Wie Baiersbronn seine große Markung bekam.

Die Normannen waren vor mehr als 1000 Jahren gefürchtete Gäste. Mit ihren kleinen, schnellen Schiffen drangen sie von der Nord- und Ostsee her in den deutschen Flüssen aufwärts und unternahmen kühne Beutezüge auf das umliegende Land. Vor ihrem Schwerte hatten die deutschen Kaiser gewaltigen Respekt. Es wird von einem erzählt, daß er den Frieden durch eine große Geldsumme erkauft habe; ein anderer soll nach einer verlorenen Schlacht als Flüchtling durch den Schwarzwald gezogen sein.
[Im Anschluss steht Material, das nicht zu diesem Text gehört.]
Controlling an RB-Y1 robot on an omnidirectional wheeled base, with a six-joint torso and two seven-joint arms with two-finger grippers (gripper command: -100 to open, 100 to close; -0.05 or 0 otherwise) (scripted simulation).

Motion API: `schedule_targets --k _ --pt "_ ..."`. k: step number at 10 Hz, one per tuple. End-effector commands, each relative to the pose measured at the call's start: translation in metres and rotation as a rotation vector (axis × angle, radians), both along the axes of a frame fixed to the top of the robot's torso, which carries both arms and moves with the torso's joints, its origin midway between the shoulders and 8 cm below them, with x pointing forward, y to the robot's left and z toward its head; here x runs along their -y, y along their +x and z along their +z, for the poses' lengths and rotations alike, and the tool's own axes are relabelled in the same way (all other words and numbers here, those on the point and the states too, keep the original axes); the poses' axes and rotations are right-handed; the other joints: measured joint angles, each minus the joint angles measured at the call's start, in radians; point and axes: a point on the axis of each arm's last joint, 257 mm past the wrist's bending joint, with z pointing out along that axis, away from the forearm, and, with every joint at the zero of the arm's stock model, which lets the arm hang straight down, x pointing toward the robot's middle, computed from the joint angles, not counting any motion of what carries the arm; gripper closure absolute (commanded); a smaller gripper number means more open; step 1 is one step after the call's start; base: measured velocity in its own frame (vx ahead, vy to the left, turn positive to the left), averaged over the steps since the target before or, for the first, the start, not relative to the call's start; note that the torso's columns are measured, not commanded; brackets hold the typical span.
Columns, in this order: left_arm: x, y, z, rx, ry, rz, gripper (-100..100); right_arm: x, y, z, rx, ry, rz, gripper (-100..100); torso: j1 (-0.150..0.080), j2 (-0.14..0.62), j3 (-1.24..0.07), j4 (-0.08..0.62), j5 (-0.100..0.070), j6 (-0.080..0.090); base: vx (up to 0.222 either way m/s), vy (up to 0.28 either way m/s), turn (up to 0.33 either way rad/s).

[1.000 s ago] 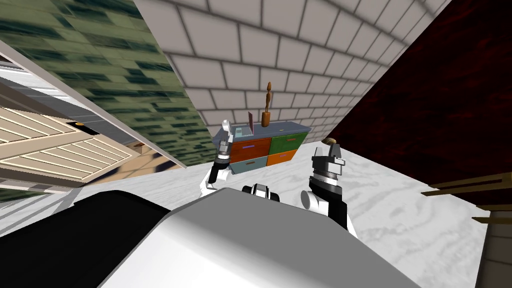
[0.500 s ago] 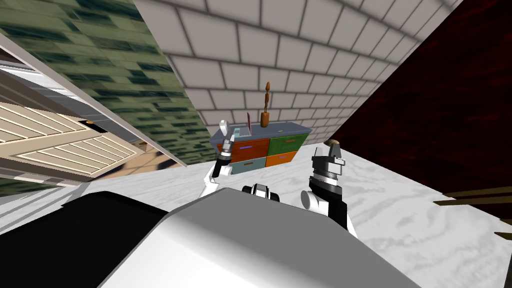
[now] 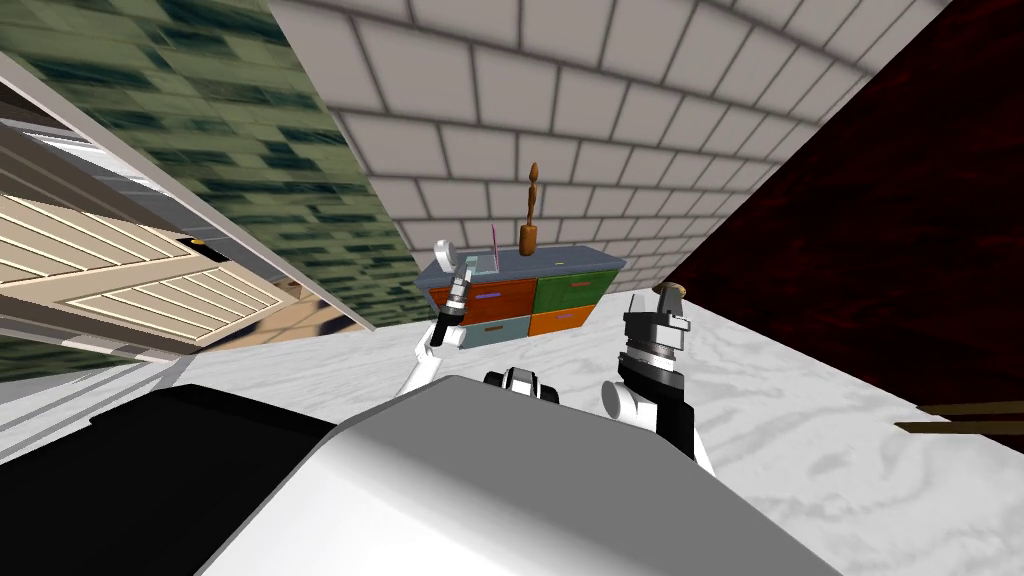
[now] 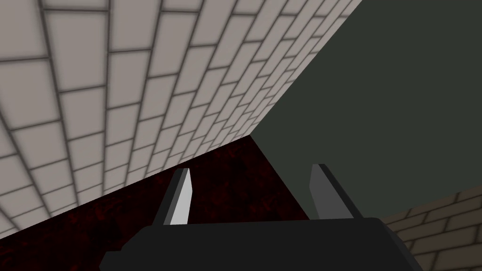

In Begleitung einiger Getreuen kam der Kaiser, dessen Name nicht genannt wird, an den Ort, wo der Forbach in die Murg einmündet, und wo jetzt die vielen im Tal und an den Bergwänden zerstreut liegenden Häuser den Namen Baiersbronn führen. Dazumal standen in dem Talkessel nur wenige Hütten, von denen eine als Nachtquartier von den Flüchtlingen ersehen wurde. Die einfachen Leute nahmen den Kaiser und sein Gefolge recht freundlich auf. Für den Durst gab es Milch, und zum Nachtessen winkten zarte Forellen und ein saftiger Hirschbraten. In dem aus Strohsack, Kissen, Decke und reiner Leinwand bestehenden Bett schlief der Kaiser so vortrefflich, daß er erst erwachte, als die Sonne schon hoch am Himmel stand. Nach dem Frühstück, wobei nicht einmal der Honig fehlte, machte der Hausherr, ein kräftiger Holzmacher, den Führer; Kinder und Erwachsene gaben noch eine Strecke das Geleite. Man wählte das wenig begangene Tonbachtal und erreichte nach einem tüchtigen Marsch bergaufwärts den einsamen Wildsee.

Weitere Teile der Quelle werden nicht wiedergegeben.